Mon regard se laisse porter vers la fenêtre de la cellule.

- Pourquoi laissez-vous la fenêtre fermée ?

- Enfin, ça tombe sous le sens, il fait bien trop chaud dehors.

- Exactement. Que se passe-t-il quand vous avez trop chaud ?

Ses yeux s’illuminent. Il ouvre la fenêtre.

- Aaah cette chaleur est incroyable, merci beaucoup, je sens que je commence déjà à transpirer.

- Moi de même, c’est étouffant. Ça vous dérange si je prends un verre d’eau ?

- Et bien… oui, mais allez-y.

Il se tourne et se bouche les oreilles.
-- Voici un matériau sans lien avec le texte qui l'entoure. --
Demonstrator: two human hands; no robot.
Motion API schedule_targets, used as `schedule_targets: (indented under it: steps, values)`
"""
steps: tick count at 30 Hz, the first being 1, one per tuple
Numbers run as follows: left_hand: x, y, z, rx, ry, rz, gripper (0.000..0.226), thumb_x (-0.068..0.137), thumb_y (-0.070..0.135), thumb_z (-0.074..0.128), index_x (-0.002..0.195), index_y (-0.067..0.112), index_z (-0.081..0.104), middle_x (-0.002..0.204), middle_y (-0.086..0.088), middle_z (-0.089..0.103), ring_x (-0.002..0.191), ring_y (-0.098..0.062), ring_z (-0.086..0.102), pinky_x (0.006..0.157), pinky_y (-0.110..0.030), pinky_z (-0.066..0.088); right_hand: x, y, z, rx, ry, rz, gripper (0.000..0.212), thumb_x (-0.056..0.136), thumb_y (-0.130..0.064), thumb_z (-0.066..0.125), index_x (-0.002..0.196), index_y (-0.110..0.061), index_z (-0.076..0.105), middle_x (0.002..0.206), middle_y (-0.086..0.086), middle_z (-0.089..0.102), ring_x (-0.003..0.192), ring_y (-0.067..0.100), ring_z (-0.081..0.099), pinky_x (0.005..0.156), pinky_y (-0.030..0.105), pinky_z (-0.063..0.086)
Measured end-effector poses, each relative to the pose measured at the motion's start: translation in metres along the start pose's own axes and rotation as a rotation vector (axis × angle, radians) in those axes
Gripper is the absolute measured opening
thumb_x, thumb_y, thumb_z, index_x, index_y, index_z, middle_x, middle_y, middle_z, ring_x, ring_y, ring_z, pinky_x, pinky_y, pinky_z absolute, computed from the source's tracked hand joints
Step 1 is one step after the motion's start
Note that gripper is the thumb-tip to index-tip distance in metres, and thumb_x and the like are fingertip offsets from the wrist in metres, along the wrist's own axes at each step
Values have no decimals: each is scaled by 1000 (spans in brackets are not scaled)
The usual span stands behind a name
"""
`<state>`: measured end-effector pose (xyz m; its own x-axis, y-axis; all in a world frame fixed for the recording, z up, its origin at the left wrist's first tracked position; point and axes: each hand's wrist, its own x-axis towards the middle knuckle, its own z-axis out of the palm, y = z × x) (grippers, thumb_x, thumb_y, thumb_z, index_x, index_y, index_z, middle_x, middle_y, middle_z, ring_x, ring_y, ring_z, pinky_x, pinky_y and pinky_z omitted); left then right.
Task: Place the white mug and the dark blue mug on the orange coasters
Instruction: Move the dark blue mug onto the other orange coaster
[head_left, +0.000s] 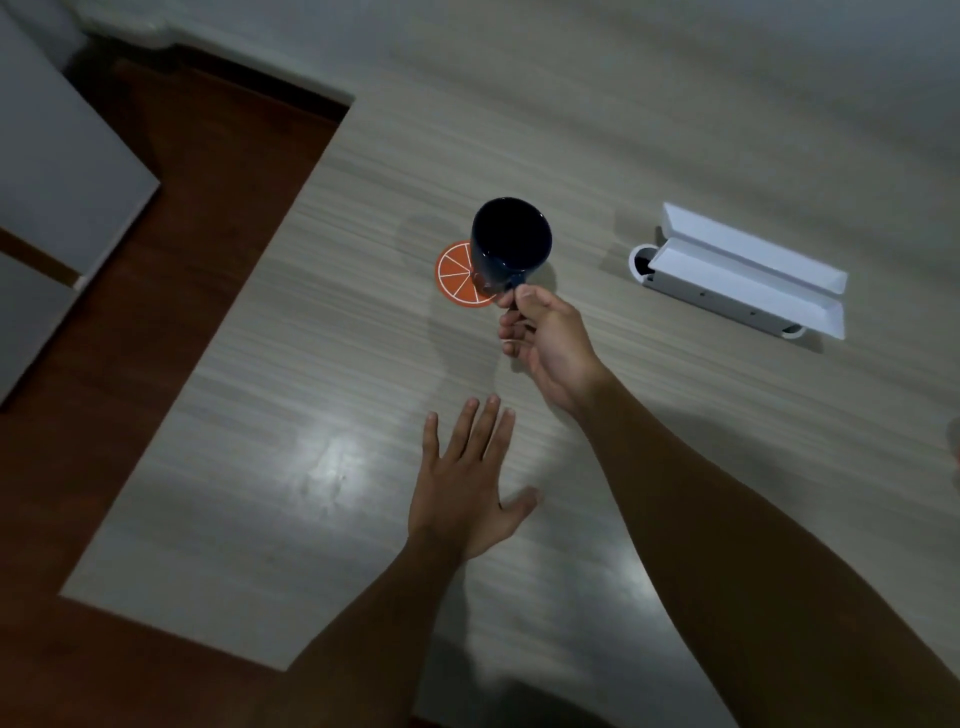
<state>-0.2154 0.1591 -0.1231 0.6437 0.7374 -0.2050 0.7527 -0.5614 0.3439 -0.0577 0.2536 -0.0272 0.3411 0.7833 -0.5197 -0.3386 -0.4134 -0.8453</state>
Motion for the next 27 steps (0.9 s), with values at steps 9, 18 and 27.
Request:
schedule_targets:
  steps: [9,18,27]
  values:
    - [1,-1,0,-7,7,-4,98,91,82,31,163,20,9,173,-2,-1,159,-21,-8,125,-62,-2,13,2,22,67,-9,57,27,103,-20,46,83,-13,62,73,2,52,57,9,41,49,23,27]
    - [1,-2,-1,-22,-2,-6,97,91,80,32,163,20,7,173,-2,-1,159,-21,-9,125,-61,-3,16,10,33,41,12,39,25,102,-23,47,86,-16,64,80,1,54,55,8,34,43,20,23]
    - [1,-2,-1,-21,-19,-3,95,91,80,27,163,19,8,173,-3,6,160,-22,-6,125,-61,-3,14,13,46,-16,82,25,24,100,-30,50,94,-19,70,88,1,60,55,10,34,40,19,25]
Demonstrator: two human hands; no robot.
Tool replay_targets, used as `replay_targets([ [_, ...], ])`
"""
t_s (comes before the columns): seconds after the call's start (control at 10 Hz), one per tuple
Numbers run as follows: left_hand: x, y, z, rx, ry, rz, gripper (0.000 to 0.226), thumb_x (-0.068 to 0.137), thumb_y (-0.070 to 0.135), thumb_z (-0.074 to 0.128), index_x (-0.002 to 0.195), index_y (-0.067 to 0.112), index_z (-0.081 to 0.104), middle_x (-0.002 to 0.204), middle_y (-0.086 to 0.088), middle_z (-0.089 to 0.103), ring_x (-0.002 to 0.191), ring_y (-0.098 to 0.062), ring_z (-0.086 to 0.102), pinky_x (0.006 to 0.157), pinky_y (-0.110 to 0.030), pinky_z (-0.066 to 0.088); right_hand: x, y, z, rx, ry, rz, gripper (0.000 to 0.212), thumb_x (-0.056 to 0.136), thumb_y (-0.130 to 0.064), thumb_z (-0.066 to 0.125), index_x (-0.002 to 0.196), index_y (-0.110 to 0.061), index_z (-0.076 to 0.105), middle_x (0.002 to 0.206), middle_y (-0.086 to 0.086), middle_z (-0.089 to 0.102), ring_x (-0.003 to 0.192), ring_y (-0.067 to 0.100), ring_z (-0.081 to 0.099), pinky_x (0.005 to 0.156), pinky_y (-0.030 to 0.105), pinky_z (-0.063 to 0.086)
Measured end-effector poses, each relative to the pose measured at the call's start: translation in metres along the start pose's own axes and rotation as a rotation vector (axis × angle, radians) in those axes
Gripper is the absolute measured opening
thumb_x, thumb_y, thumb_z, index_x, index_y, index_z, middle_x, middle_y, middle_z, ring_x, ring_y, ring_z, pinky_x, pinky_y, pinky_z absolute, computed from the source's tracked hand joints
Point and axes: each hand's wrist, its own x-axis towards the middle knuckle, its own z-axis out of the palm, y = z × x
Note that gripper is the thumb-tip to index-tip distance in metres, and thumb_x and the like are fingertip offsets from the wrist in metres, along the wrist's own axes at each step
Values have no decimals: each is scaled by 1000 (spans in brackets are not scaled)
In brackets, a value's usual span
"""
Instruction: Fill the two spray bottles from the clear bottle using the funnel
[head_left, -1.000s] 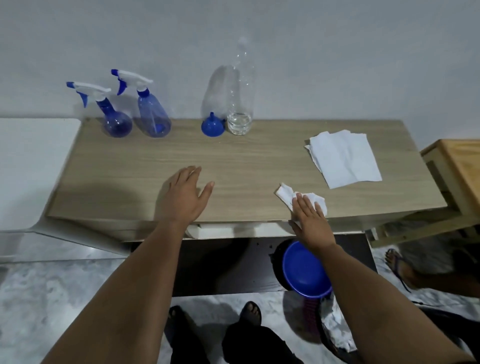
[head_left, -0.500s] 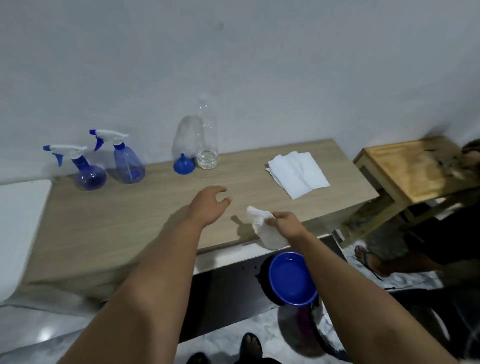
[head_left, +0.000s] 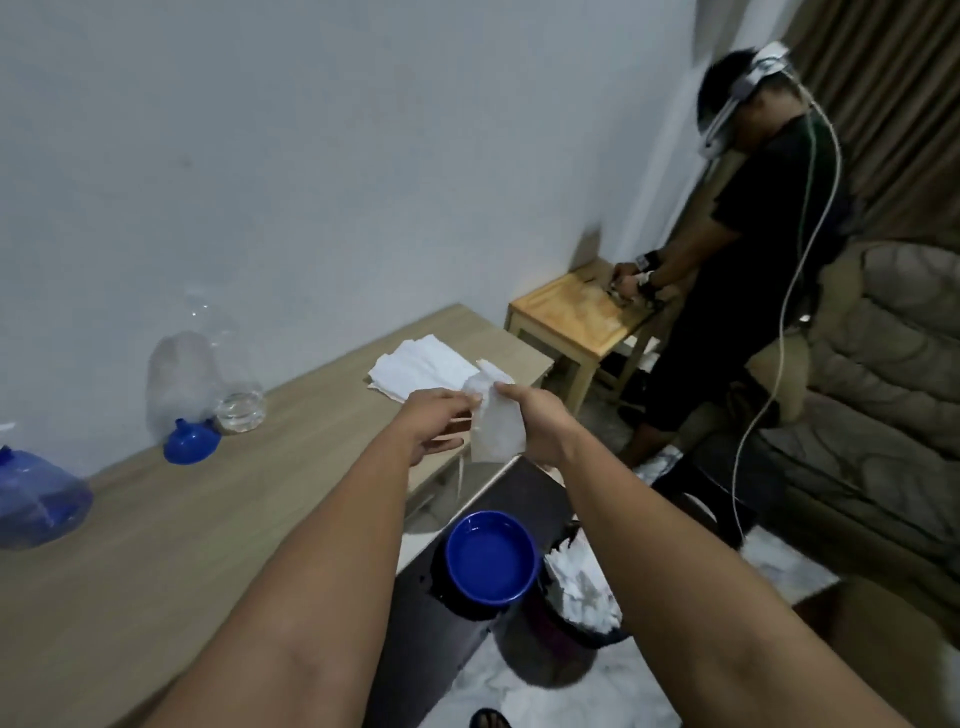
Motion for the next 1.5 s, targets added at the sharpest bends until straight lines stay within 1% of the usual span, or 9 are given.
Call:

Le bruit de l’eau aussi le dérange ? Je me demande s’il serait capable de boire à nouveau si on le débarrasse de l’entité. Sa transpiration est odorante, je suppose qu’il ne se lave plus à l’eau. Je reviens avec le verre. D-0315 place immédiatement sa main devant sa bouche et tourne la tête. On dirait qu’il va vomir. Je pose le verre sous la table.

- Puisque je suis là, dites-moi si votre situation a encore évolué.

- Comme d’habitude, j’ai peur de m’endormir, quand je dors j’ai encore plus peur de me réveiller. Et quand je me réveille, j’ai peur que tout recommence. J’ai arrêté tout ce qui implique de l’eau, je ne mange même plus la nourriture trop liquide. Aaah cette chaleur, si agréable. À cause de la fatigue, j’ai parfois des hallucinations, j’entends des gouttes tomber du plafond alors qu’il n’y a rien. Mmmh si je pouvais continuer à transpirer indéfiniment…. Mes rêves se transforment en cauchemars, aussi. C’est toujours le même rêve, où je suis perdu sans eau. Et soudainement, tout vire à l’enfer. Parfois il commence à pleuvoir, parfois je tombe sur un puits, mais le pire c’est quand ma gourde se remplit comme par magie, et sans raison je me sens obligé de la boire. Je bois, je bois, mais elle ne se vide pas, et soudain je me réveille et j’ai l’impression de vomir mes organes.

Je prends mon verre et m’apprête à boire une gorgée.

- Non ! S’il vous plaît. Je pensais pouvoir le supporter mais je.. non… je peux pas voir ça. Rien que vous imaginer avec de l’eau en vous j’ai l’impression d’en avoir en moi.

Il se lève précipitamment, se dirige vers l’évier et fait le bruit de quelqu’un qui va vomir, mais rien ne sort. Il a les larmes aux yeux.

- Il faut que j’arrête de penser à de l’eau. Oui voilà, la chaleur, je dois me concentrer sur la chaleur, et sur cette eau qui s’en va. Aaaaah… si agréable…

Ça m’étonne que la chaleur lui fasse cet effet, c’est comme s’il interprétait la douleur d’avoir trop chaud par une sensation positive.

- Je vais vous laisser, j’ai un peu de mal avec les fortes chaleurs.


31/03


J’entre dans la cellule de confinement. D-0315 a l’air bien plus reposé, malgré le fait qu’il aie toujours ces cernes fort marquées.

- Bonjour 0315, vous semblez aller mieux.

- Oh oui ! J’ai passé une nuit incroyable, j’ai dormi plus de quarante minutes et je me suis réveillé naturellement, sans vomir ! C’était tellement agréable que j’aurais voulu que vous le ressentiez aussi.

- C’est un bon progrès. Enfin, c’est le tout premier progrès. Vous devez être sur la voie de la guérison.

0315 n’a pas l’air convaincu. Je suppose qu’il ne veut pas se faire de faux espoirs et préfère se réjouir de sa nuit. Mais tout de même, c’est étrange, c’est la première évolution positive que j’observe. Ce n’est pas normal, il a peut-être transmis l’entité à quelqu’un d’autre ?

- …Monsieur ?

Non, impossible, à aucun moment ça n’a pu arriver, tout le monde a pris les précautions nécessaires. Aussi, tout le personnel médical présent lors de l’incident de la fois passée a été placé en quarantaine. L’entité s’est peut-être calmée ?

- Monsieur ?

Mais alors pourquoi ? Est-elle consciente au moins ? Peut-être que 0315 s’est adapté à sa présence, ou alors c’est l’entité qui l’a accepté comme hôte.

- Monsieur !

- Mmh ?

- Désolé, mais depuis tout à l’heure vous tirez la langue, je ne voudrais pas que vous vous blessiez.